§ **What is required**
Exact repetition of the data is the whole task.
----------
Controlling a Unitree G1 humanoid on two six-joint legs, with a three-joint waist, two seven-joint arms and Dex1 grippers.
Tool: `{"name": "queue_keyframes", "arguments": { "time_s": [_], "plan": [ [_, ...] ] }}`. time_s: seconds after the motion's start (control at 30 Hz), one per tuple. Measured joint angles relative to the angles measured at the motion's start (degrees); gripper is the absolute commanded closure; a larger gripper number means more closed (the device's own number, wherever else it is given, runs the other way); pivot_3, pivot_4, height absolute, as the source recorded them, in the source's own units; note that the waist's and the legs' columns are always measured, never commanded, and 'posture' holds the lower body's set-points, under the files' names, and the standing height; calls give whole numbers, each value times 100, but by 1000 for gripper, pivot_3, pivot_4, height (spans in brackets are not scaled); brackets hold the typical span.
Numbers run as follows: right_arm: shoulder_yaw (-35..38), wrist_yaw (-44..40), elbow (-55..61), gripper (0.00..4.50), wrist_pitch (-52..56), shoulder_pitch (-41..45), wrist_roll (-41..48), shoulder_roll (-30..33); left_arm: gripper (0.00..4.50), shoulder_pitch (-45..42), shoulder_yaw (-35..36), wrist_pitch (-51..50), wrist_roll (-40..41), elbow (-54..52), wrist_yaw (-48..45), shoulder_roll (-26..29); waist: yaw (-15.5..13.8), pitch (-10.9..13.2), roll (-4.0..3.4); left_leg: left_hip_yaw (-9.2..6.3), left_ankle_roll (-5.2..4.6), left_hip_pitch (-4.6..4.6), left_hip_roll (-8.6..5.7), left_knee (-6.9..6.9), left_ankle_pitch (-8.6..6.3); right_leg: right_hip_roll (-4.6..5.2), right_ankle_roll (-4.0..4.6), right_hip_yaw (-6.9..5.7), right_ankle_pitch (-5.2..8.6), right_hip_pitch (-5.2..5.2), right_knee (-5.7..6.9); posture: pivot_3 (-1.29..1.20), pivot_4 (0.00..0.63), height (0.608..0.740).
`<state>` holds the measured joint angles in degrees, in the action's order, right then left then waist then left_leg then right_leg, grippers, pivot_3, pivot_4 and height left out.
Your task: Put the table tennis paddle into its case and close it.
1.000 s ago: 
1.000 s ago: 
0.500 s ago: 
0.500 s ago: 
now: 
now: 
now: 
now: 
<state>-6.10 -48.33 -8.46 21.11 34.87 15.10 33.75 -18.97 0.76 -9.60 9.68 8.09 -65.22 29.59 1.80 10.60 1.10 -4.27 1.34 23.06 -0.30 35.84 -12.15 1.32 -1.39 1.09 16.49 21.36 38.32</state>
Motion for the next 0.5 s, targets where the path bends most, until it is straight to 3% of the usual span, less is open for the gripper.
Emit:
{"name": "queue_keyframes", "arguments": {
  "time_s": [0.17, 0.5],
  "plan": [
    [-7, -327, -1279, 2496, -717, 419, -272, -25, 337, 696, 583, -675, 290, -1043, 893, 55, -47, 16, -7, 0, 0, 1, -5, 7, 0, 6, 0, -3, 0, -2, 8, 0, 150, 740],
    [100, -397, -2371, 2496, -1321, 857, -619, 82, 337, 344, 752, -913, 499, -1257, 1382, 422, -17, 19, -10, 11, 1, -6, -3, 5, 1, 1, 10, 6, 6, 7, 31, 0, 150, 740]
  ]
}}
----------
§ **Written response**
Controlling a Unitree G1 humanoid on two six-joint legs, with a three-joint waist, two seven-joint arms and Dex1 grippers.
Tool: `{"name": "queue_keyframes", "arguments": { "time_s": [_], "plan": [ [_, ...] ] }}`. time_s: seconds after the motion's start (control at 30 Hz), one per tuple. Measured joint angles relative to the angles measured at the motion's start (degrees); gripper is the absolute commanded closure; a larger gripper number means more closed (the device's own number, wherever else it is given, runs the other way); pivot_3, pivot_4, height absolute, as the source recorded them, in the source's own units; note that the waist's and the legs' columns are always measured, never commanded, and 'posture' holds the lower body's set-points, under the files' names, and the standing height; calls give whole numbers, each value times 100, but by 1000 for gripper, pivot_3, pivot_4, height (spans in brackets are not scaled); brackets hold the typical span.
Numbers run as follows: right_arm: shoulder_yaw (-35..38), wrist_yaw (-44..40), elbow (-55..61), gripper (0.00..4.50), wrist_pitch (-52..56), shoulder_pitch (-41..45), wrist_roll (-41..48), shoulder_roll (-30..33); left_arm: gripper (0.00..4.50), shoulder_pitch (-45..42), shoulder_yaw (-35..36), wrist_pitch (-51..50), wrist_roll (-40..41), elbow (-54..52), wrist_yaw (-48..45), shoulder_roll (-26..29); waist: yaw (-15.5..13.8), pitch (-10.9..13.2), roll (-4.0..3.4); left_leg: left_hip_yaw (-9.2..6.3), left_ankle_roll (-5.2..4.6), left_hip_pitch (-4.6..4.6), left_hip_roll (-8.6..5.7), left_knee (-6.9..6.9), left_ankle_pitch (-8.6..6.3); right_leg: right_hip_roll (-4.6..5.2), right_ankle_roll (-4.0..4.6), right_hip_yaw (-6.9..5.7), right_ankle_pitch (-5.2..8.6), right_hip_pitch (-5.2..5.2), right_knee (-5.7..6.9); posture: pivot_3 (-1.29..1.20), pivot_4 (0.00..0.63), height (0.608..0.740).
`<state>` holds the measured joint angles in degrees, in the action's order, right then left then waist then left_leg then right_leg, grippers, pivot_3, pivot_4 and height left out.
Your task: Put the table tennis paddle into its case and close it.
1.000 s ago: 
1.000 s ago: 
0.500 s ago: 
0.500 s ago: 
now: 
now: 
now: 
now: 
<state>-6.10 -48.33 -8.46 21.11 34.87 15.10 33.75 -18.97 0.76 -9.60 9.68 8.09 -65.22 29.59 1.80 10.60 1.10 -4.27 1.34 23.06 -0.30 35.84 -12.15 1.32 -1.39 1.09 16.49 21.36 38.32</state>
Motion for the next 0.5 s, targets where the path bends most, until it is straight to 3% of the usual span, less is open for the gripper.
Emit:
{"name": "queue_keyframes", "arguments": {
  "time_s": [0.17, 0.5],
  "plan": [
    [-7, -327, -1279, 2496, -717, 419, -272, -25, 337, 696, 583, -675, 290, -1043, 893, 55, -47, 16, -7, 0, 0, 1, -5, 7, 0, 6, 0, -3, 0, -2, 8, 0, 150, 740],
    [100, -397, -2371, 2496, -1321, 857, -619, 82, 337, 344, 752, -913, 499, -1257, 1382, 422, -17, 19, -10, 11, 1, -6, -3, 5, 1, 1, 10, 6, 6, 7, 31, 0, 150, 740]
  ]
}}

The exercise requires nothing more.